El salón, en la mayoría de veces, es la estancia más social de cualquier hogar, así que por ende, es importante y necesario darle vida y llenar de detalles el espacio para compartir y sentirnos a gusto. Los colores que elegimos para decorarlo son reflejo de nuestra personalidad, por ello es mejor decantarnos por tonos que nos hagan sentir cómodos de principio a fin.

Elegir colores a la hora de decorar no es tarea fácil, pues debemos tener en cuenta algunos aspectos como el estilo, iluminación, colores, muebles, entre otros detalles.

En el tema de los colores, se debe tener en cuenta que las tonalidades claras hacen ver los espacios más amplios y luminosos, teniendo como resultado que salones pequeños se vean más grandes. Por otro lado, las tonalidades oscuras son cálidas y aportan una apariencia más íntima y acogedora a los salones. En este punto, tenemos opciones para cualquier gusto. Así que si quieres ver algunas combinaciones para tu hogar, hoy ha llegado el momento de decantarte por cualquiera de estas 3 opciones.

La primera combinación para el salón: azul, gris y blanco

Elegancia, serenidad y modernidad es lo que transmite este trío de colores en la sala de estar. El azul evoca el mar y el cielo que se traduce a frescura y tranquilad, cosa que te permite crear un espacio donde se refleja la comodidad. Para echarle una mano en la combinación podemos decantarnos por una elegante pared en azul, un sofá de color blanco y algunos objetos decorativos en color gris.
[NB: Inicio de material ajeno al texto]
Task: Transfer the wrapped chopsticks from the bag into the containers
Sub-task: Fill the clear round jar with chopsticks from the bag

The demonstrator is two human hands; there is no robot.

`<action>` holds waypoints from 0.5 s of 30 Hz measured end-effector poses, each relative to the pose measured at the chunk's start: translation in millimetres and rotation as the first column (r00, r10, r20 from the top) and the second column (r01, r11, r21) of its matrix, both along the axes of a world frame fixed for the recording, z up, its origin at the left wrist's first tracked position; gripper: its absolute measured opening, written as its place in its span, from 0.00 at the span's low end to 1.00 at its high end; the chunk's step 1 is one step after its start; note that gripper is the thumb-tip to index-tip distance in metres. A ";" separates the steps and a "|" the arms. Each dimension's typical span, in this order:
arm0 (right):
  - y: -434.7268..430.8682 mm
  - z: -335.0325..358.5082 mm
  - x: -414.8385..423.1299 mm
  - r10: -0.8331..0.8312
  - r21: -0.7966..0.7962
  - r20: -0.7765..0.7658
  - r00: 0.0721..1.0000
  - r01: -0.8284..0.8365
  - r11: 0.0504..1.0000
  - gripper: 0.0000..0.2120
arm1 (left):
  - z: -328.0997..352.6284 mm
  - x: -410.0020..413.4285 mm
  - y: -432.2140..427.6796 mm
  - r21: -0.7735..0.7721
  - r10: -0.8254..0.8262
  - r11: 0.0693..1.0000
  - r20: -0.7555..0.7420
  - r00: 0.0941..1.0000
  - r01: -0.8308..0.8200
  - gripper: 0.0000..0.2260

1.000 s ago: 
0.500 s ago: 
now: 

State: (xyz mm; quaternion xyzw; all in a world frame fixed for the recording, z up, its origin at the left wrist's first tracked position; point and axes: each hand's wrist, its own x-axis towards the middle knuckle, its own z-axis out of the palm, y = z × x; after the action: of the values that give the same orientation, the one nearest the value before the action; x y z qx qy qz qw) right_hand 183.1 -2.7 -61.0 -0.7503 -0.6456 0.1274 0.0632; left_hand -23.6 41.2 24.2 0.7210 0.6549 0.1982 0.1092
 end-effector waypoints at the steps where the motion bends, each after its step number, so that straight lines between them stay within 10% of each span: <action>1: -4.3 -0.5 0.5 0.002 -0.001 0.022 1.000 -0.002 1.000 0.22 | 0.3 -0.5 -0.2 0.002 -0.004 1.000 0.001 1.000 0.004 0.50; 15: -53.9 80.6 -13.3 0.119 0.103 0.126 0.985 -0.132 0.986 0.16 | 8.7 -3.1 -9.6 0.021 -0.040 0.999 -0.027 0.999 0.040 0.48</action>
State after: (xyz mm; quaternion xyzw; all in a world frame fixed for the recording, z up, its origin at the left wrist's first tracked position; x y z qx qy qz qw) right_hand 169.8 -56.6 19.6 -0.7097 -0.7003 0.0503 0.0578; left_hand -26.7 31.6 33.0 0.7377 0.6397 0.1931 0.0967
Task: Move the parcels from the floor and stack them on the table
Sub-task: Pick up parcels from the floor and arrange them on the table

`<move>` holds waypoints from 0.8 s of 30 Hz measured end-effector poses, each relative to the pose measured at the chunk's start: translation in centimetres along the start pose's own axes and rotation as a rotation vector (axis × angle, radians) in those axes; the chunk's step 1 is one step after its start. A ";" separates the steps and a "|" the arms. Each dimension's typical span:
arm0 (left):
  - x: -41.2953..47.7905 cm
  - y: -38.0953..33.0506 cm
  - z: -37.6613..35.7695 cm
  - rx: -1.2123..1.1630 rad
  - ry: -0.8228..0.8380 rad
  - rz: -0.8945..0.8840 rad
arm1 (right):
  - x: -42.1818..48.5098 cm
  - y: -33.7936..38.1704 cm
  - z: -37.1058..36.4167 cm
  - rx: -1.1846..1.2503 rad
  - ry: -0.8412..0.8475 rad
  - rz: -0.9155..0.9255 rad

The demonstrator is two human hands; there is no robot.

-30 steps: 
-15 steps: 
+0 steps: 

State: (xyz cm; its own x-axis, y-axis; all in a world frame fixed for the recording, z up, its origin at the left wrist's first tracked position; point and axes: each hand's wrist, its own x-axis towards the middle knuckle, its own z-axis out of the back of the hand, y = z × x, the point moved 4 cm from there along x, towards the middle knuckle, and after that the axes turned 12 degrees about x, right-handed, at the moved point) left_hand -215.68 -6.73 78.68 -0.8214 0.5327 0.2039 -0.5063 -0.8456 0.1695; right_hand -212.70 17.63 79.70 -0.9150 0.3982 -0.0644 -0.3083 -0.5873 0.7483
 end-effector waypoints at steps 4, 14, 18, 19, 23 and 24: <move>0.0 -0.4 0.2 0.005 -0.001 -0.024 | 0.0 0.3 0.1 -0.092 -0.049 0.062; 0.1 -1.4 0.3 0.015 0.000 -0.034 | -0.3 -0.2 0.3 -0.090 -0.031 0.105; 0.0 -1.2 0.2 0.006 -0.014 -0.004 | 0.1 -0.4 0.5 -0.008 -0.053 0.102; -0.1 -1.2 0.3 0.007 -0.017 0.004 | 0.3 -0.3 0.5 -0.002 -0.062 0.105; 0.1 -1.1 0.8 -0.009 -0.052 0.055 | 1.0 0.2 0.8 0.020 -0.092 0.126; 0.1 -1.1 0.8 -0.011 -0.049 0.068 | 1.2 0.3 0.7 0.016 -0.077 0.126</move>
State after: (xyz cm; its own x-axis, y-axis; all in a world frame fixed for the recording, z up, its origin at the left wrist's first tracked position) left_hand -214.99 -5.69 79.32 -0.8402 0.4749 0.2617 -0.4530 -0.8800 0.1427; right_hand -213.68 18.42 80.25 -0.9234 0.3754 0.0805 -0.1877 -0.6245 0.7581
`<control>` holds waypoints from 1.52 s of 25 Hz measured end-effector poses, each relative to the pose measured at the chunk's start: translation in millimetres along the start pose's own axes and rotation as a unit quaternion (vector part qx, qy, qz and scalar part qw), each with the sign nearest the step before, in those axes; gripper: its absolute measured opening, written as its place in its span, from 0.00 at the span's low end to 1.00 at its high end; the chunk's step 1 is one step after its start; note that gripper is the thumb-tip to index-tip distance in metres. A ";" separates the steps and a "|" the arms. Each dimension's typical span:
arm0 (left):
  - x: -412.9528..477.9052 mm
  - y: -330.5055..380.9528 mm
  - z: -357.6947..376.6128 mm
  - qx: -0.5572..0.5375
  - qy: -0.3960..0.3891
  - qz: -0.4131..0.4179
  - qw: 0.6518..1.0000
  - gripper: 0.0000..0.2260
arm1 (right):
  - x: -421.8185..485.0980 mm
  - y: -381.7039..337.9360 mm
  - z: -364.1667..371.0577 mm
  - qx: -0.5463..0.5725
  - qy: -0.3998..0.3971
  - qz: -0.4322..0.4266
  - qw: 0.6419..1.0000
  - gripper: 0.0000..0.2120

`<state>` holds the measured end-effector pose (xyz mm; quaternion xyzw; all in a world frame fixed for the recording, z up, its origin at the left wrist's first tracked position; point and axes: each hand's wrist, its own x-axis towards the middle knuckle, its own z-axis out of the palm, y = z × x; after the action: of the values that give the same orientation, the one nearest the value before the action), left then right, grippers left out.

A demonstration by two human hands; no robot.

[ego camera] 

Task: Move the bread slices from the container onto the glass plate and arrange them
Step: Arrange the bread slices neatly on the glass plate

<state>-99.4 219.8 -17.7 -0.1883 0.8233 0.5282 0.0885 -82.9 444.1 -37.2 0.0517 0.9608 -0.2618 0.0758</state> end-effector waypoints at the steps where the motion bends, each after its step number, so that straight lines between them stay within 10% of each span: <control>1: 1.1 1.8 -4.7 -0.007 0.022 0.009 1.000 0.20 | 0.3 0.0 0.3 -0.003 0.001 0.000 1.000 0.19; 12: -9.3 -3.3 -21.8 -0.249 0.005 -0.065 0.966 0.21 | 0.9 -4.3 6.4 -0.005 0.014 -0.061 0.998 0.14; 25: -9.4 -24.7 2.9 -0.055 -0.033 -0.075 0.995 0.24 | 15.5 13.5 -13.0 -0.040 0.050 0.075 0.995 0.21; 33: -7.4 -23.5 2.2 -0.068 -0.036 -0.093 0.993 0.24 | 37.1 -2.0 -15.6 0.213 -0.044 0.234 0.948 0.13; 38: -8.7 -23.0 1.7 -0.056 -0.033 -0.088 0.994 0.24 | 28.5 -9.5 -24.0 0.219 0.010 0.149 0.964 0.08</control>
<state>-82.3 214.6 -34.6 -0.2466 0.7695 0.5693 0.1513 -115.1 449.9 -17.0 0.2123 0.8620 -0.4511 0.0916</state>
Mientras que el blanco adquiere personalidad, elegancia y confort, el tono gris cumple la tarea de brindar iluminación y modernidad. En este sentido, el azul debe ser el color secundario para dar paso a un blanco que prime en la decoración.

El segundo comodín: verde, naranja y beige

La combinación de estos colores en la decoración de tu salón brinda un todo en uno bastante creativo y muy llamativo. Por ejemplo, el verde ayuda a la armonía, el equilibrio y a reforzar la confianza. Además, evoca a la naturaleza (aquí puedes dar toques naturales con plantas a la decoración de una mesa). Por otro lado, el color naranja destaca por ser un tono vibrante y acogedor que crea espacios dinámicos y aporta más vitalidad a cualquier sección. No menos importante que lo anterior, simboliza el poder y el optimismo.

Mientras que el color beige transmite tranquilidad y pasividad, también puede brindar un poco más de claridad al salón. En tal sentido, puedes quedarte con esta alternativa y colocar una pared en color naranja, el tono verde con alguna planta, accesorios o complementos y el beige como complemento en sofás, cortinas y alfombras.

Y para culminar el top 3: marrón, arena y ocre

Colores tierra que representa la esencia de la naturaleza. El color marrón aporta estabilidad y se asocia con la propia tierra, madera y piedra. Por su parte, el color arena es un tono sobrio, elegante y acogedor, que envuelve todo con su equilibrio perfecto entre luz y calidez. Como tercer tono encontramos un ocre nos aporta alegría y calidez en salón. En resumen, se trata de algo más balanceado que no se traslada ni a lo exagerado ni a lo poco vistoso.

Aquí puedes optar por objetos decorativos con cualquiera de los 3 colores, una alfombra que acompañe al color principal (que puede estar en la pared y en un recuadro) y por muebles que sean de un tono tierra poco utilizado dentro del salón.

¿Cuál es tu combinación favorita para el salón de tu hogar? ¿Recomendarías alguna otra opción?